From the Hill / Yahoo!News:
"Opinion - Why the Kremlin isn’t interested in a ceasefire in Ukraine
But why, precisely? After all, the Kremlin has already expended enormous blood and treasure in its efforts to dominate Ukraine, and is continuing to do so. Russian battlefield casualties are estimated to have hit 1 million, making its campaign against Ukraine more costly than all of the country’s post-World War II conflicts combined.
Still, the Kremlin has persisted in its war of aggression, for both ideological and practical reasons.
Ideologically, recent years have seen the revival of Russia’s dreams of Eurasian empire and concerted attempts by the Kremlin to revise its borders outward — and to do so at the expense of its nervous neighbors. Underpinning all of this is an expansionist ideology that sees both territorial gains and conflict with the West as inevitable. Or, as one-time Kremlin insider Vladislav Surkov put it earlier this year, “The Russian world has no borders.”
That helps explain Russia’s ongoing aggression toward Ukraine — and its objectives in the current truce talks. “The Istanbul talks are not for striking a compromise peace on someone else’s delusional terms but for ensuring our swift victory and the complete destruction of the neo-Nazi regime,” Dmitry Medvedev, the deputy chairman of Russia’s Security Council, recently proclaimed on Telegram, referring to the Ukrainian government.
The second reason for Russia’s militarism is economic.

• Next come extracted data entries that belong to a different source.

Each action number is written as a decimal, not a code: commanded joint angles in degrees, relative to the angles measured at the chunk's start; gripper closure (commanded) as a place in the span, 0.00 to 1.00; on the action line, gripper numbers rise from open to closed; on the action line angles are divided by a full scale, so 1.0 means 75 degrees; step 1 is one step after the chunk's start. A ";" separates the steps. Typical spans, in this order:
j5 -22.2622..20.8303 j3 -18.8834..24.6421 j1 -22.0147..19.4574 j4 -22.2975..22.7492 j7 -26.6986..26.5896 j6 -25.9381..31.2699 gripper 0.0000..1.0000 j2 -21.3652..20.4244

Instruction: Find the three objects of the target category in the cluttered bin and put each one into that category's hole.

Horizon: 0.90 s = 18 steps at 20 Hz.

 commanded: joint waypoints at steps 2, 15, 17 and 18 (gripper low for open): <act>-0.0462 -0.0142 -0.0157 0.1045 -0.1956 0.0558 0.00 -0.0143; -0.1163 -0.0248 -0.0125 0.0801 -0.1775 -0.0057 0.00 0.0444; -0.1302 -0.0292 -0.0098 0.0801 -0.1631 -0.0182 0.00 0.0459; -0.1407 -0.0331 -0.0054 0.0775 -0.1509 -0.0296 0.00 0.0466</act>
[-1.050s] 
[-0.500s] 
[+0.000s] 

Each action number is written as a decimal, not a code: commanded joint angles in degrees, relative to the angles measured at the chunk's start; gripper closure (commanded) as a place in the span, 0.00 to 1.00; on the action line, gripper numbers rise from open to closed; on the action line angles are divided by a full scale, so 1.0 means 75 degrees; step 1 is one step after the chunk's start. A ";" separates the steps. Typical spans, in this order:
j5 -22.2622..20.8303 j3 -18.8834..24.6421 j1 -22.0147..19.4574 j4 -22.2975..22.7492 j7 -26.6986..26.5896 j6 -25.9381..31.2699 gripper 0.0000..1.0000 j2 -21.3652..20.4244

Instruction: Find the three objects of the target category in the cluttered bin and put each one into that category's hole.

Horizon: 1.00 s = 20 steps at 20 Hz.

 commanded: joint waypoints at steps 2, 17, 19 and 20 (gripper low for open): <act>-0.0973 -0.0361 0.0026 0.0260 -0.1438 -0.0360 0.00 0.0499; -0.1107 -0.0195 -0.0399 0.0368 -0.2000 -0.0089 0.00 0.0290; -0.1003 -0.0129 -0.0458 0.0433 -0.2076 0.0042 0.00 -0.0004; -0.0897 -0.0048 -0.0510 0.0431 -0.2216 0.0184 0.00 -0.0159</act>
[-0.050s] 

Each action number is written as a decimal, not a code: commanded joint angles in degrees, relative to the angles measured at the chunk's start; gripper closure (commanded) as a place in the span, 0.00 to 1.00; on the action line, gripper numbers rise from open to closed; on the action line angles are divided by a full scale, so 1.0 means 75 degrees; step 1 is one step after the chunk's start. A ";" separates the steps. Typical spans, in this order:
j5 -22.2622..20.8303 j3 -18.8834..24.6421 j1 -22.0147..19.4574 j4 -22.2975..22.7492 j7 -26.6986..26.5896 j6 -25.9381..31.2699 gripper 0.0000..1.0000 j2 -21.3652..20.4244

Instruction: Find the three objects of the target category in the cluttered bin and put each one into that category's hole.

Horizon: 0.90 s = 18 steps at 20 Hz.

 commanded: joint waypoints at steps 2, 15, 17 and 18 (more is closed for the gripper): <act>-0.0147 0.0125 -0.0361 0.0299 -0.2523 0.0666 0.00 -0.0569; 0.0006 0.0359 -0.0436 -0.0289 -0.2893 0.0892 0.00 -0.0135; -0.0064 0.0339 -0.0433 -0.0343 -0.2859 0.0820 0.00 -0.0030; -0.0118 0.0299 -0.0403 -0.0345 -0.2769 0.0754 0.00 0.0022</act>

Growing evidence suggests that in the face of sustained international sanctions, the Kremlin has retooled the country’s economic sector, prioritizing military industries (while neglecting others) and making its armed forces the focal point of national development... This has helped make Russia’s war machine the engine of its national economy, and locked the state into a sustained campaign of militarism.
Increasingly, European officials see the writing on the wall. In a recent speech in London, NATO Secretary General Mark Rutte warned that Russia could be ready to attack a NATO treaty nation within five years, and that the bloc needed “a quantum leap” in collective defense as a response. “Danger will not disappear even when the war in Ukraine ends,” he said.
Those words are a grim acknowledgment of Russia’s revisionist ideology, which views Ukraine as simply the first in a series of inevitable conquests. It is also a sober recognition that, in a real sense, Putin now requires ongoing war in order to keep his regime afloat...
The corollary is that, unless Moscow is stopped in Ukraine, it will inevitably need to be stopped somewhere else — and at potentially far greater cost to the U.S. and its European partners."